Opinion By: Jack Conway, Attorney General; Michelle D. Harrison, Assistant Attorney General

Open Records Decision

At issue in this appeal is whether the Kentucky Labor Cabinet violated the Kentucky Open Records Act in denying Leslie Rakes' written request for a "copy of the entire file" containing the "findings" of the Kentucky Occupational Safety and Health Program relative to the accidental death of his son, which occurred on January 14, 2009, at The Flooring & Furniture Gallery. In accordance with prior decisions of this office, such as 05-ORD-168, the Cabinet's denial is affirmed on the bases of KRS 61.878(1)(i) and (j). Insofar as Mr. Rakes made a standing request for the specified file, prior decisions also validate the Cabinet's position that such a request does not have to be honored.
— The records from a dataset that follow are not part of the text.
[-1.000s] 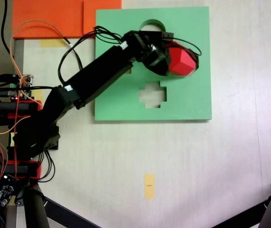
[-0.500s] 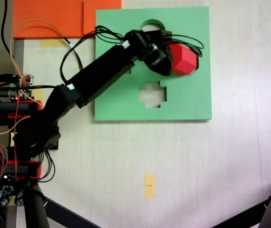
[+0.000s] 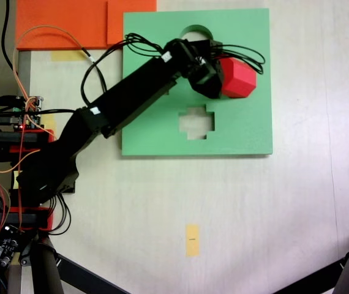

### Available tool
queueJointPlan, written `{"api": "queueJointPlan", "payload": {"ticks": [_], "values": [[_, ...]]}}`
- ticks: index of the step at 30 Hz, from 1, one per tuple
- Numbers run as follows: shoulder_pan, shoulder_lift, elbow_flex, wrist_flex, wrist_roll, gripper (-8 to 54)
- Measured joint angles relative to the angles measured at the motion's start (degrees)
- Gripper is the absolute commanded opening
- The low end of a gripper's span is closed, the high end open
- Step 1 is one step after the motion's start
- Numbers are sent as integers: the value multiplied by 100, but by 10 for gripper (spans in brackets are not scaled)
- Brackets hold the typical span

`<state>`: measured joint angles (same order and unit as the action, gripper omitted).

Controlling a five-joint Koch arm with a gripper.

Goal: Put the octagonal pillar block into the corresponding hole

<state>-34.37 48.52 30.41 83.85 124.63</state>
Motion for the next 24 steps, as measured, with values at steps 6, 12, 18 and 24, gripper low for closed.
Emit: {"api": "queueJointPlan", "payload": {"ticks": [6,12,18,24], "values": [[35,-9,-281,0,167,193],[105,-26,-316,-9,167,193],[105,-141,-325,-26,202,194],[70,-229,-404,-26,466,194]]}}
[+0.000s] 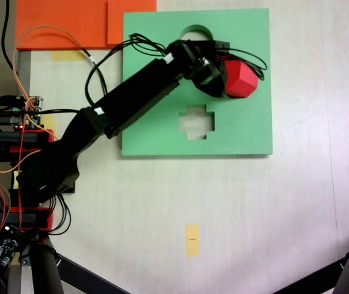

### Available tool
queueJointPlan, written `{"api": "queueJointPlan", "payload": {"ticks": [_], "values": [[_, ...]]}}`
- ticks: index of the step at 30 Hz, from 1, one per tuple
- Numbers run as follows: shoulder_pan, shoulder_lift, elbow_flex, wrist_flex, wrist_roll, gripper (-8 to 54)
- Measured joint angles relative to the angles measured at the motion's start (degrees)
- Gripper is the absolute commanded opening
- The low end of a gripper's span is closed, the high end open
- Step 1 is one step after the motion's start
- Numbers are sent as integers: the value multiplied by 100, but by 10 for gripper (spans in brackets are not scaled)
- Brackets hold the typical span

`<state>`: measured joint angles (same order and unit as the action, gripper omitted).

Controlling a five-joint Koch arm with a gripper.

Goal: Put the octagonal pillar block into the corresponding hole

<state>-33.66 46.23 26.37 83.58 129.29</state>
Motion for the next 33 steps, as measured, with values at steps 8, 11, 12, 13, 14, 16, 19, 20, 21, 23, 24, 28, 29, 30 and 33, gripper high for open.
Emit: {"api": "queueJointPlan", "payload": {"ticks": [8,11,12,13,14,16,19,20,21,23,24,28,29,30,33], "values": [[-18,-26,0,0,211,194],[-18,-18,-9,0,316,194],[-18,-18,0,0,343,194],[-18,-18,0,0,387,194],[-44,-18,0,0,448,194],[-53,-18,0,0,510,194],[-18,-18,-9,0,589,194],[-26,-18,0,0,615,194],[-26,-18,0,0,615,194],[-26,-18,0,0,615,194],[-26,-18,0,0,615,195],[-26,-18,0,0,606,195],[-9,-18,0,0,606,195],[18,-18,-9,-9,598,194],[35,-18,-35,-9,598,194]]}}
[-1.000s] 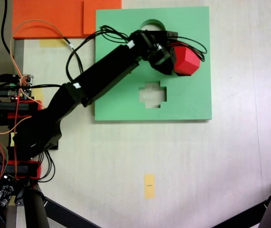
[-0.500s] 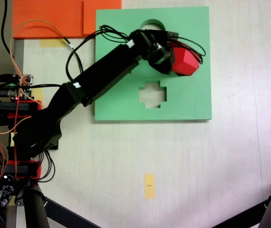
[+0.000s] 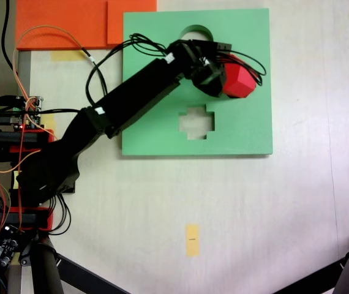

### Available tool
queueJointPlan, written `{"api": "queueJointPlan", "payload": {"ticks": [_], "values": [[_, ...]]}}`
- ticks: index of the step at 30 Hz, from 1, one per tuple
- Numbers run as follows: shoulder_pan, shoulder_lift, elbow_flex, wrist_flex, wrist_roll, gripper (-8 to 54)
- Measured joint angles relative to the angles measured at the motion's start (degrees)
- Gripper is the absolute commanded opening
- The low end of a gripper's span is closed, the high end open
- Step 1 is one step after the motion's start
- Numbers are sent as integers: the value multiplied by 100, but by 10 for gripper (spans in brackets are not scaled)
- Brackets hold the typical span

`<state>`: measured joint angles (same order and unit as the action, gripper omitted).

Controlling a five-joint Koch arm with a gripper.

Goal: Put the octagonal pillar block into the corresponding hole

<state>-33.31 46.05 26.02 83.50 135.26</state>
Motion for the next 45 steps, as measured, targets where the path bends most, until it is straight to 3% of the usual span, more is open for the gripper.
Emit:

In a timely written response, April L. Abshire, Paralegal Consultant, denied Mr. Rakes' request, advising that "the files are not releasable pursuant to KRS 61.878(1)(j), simply because the files are still not complete; therefore the files are considered to be preliminary in nature at this time." 1 (Original emphasis.) Ms. Abshire further indicated that "[a]s soon as the files are completed and this agency has decided what action to take, the releasable copies will be available. You may want to resubmit your request in approximately six weeks." Shortly thereafter, Mr. Rakes initiated this appeal, conceding that "the files are still incomplete making it impossible to comply," but challenging the refusal of the Cabinet to keep his request "on file" so that he may "receive a copy upon completion" as that "seems to be a duplication of [a] request to have to make a second request." 2

Upon receiving notification of Mr. Rakes' appeal from this office, David N. Shattuck, Office of General Counsel, responded on behalf of the Cabinet, focusing exclusively on Mr. Rakes' complaint regarding the need to resubmit his request at such time when the records can be released. 3 In addressing this complaint, Mr. Shattuck argues that "[t]here is no legal requirement, to our knowledge, that an agency maintain a request on file until such time as the records lose their preliminary status and become available for release. In fact, an agency is not obligated to honor a 'standing request' for records. 99-ORD-110; 97-ORD-18; 95-ORD-43." Although the Cabinet appreciates Mr. Rakes' need to access the records at the earliest opportunity, it has "no procedure in place that would allow [it] to track standing requests such as this one." Consistent with governing precedents, the Cabinet's denial is affirmed on the basis originally cited; however, the secondary argument offered in response to Mr. Rakes' appeal is also legally sound.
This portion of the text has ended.